Long tales, stupid collections of pictures, moralizing stories, beginning and ending with admonitions like: “the good child must be truthful”, or “children must keep clean”, etc.

At the time Dr Hoffman was the medical man at the lunatic asylum, and often had to see children. He was aware that doctors and chimney sweeps were often used as bogeymen by mothers when they admonish and threaten their children. So to allay their fears he would produce little rhymes and pictures for the children. 

A story, such as you find written here, invented on the spur of the moment, illustrated with a few touches of the pencil and humorously related, will calm the little antagonist, dry his tears and allow the medical man to do his duty.

The ‘pretty stories’ found an instant readership, including in Great Britain. 

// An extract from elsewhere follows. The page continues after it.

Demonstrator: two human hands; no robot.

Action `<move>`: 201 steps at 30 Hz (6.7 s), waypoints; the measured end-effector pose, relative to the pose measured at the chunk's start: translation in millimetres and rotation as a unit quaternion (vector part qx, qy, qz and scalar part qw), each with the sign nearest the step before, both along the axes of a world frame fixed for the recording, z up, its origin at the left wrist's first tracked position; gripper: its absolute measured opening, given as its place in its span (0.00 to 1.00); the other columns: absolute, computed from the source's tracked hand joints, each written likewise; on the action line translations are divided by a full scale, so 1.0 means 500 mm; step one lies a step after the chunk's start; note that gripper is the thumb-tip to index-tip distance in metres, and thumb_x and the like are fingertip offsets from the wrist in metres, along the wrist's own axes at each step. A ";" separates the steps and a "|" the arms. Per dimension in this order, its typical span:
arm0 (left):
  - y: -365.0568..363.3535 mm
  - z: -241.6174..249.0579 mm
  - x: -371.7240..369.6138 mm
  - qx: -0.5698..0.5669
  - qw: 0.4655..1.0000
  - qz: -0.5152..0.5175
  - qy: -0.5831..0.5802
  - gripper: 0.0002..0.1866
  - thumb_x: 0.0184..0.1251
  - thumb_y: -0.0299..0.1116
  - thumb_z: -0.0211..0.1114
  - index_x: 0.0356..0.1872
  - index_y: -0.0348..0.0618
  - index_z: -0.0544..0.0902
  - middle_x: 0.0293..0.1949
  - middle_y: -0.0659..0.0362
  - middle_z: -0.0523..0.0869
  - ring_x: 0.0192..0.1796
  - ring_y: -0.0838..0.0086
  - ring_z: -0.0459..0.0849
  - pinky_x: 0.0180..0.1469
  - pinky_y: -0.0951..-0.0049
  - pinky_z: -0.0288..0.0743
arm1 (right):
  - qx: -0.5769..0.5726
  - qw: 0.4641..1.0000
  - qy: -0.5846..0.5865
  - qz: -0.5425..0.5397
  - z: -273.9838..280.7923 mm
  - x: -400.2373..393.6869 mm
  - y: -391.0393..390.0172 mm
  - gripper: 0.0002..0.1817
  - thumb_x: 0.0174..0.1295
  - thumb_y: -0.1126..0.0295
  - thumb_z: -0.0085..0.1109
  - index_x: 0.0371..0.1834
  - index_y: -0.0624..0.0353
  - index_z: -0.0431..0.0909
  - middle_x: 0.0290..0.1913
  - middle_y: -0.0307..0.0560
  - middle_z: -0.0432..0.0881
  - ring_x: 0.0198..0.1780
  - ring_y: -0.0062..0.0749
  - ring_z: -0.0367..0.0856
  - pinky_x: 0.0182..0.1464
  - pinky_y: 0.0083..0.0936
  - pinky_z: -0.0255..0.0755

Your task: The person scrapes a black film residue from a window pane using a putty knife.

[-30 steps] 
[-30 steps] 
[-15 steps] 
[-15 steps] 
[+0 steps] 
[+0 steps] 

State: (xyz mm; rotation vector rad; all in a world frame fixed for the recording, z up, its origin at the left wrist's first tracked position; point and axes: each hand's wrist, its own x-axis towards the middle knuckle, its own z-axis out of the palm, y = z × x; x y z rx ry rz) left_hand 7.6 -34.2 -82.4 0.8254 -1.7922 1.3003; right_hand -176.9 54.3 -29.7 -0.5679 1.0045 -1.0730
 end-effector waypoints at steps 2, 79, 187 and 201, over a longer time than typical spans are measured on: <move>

The Stories in Struwwelpeter

Each of my three editions contains 12 stories, with titles such as 

  • Cruel Frederick: Fred is bitten by a dog that he was tormenting
  • The Dreadful story of Harriet and the Matches: Harriet played with forbidden matches and was burned to a cinder, leaving only her red shoes
  • The Story of the Inky Boys: the boys who were taunting a ‘Black-a-moor’ got dipped in ink 
  • The Story of the Man that went out Shooting: the man who went shooting found the gun turned on him by the hares

In all these stories naughty people get their comeuppance: the hunter should not have fallen asleep; Harriet didn’t listen to the cats that warned her and so on. 

But the story that freaked me out as a child was The Story of Little Suck-a-Thumb. Guess what? I was a thumb-sucker all through my childhood. I was in constant fear of the ‘great tall tailor’ with the huge scissors.

One day Mamma said “Conrad dear,
I must go out now and leave you here.
But mind now, Conrad, what I say,
Don’t suck your thumb while I’m away.
The great tall tailor always comes
To little boys who suck their thumbs;
And ere they dream what he’s about,
He takes his great sharp scissors out,
And cuts their thumbs clean off – and then,
You know, they never grow again.”

She leaves, Conrad sucks his thumbs, the great tall tailor comes and ‘Snip! Snap! Snip!’ his thumbs are cut off. His mother returns and finds Conrad looking ‘quite sad’.

“Ah!” said Mamma, “I knew he’d come
To naughty little Suck-a-Thumb.”

Today I am shocked that a mother would go out, knowing her son would suffer this fate, and return and say to the thumbless boy a version of “I told you so!”

Some of the other stories are as moralizing, but with exaggeration, as The Story of Little Suck-a-Thumb. But few have outcomes as frightening.

  • The Story of Johnny Head-in-Air: although he falls in the river, he ultimately only loses his writing-book
  • Flying Robert: he fails to stay at home in the rain and is blown away with his umbrella, never to be seen again 
  • The Story of Fidgety Philip: he manages to bring the tablecloth, the meal and his own chair down onto the floor, spoiling the family dinner

I was relieved that there was no story about a nail-biter.

While every child likes to see other children getting their just deserts, the spectre of the tailor and his scissors haunted me. As did the exhortation to always be good!

When the children have been good,
That is, be it understood,
Good at meal-times, good at play
Good all night and good all day – 
They shall have the pretty things
Merry Christmas always brings.
Naughty, romping girls and boys
Tear their clothes and make a noise,
Spoil their pinafores and frocks,
And deserve no Christmas-box.
Such as these shall never look
At this pretty Picture-book.

And …

Dr Hoffman may have provided some humour and merriness into these stories, but to me they were awfully cruel. I think Dr Hoffman was disingenuous to claim that his stories weren’t moralising, for the sins of these children are just those that annoy their parents and get them nagging their children: thumb-sucking, playing with matches, tormenting animals, laughing at Black children, fidgeting, and not paying attention. I am sure there were other children than me who believed in the fate of these wrong-doers.

I worry that I inflicted this on my daughter. For the newest of my editions was published when she was 4 and I may have bought it for her. She too sucked her thumb, but I never minded, or threatened her with the great tall tailor and his scissors.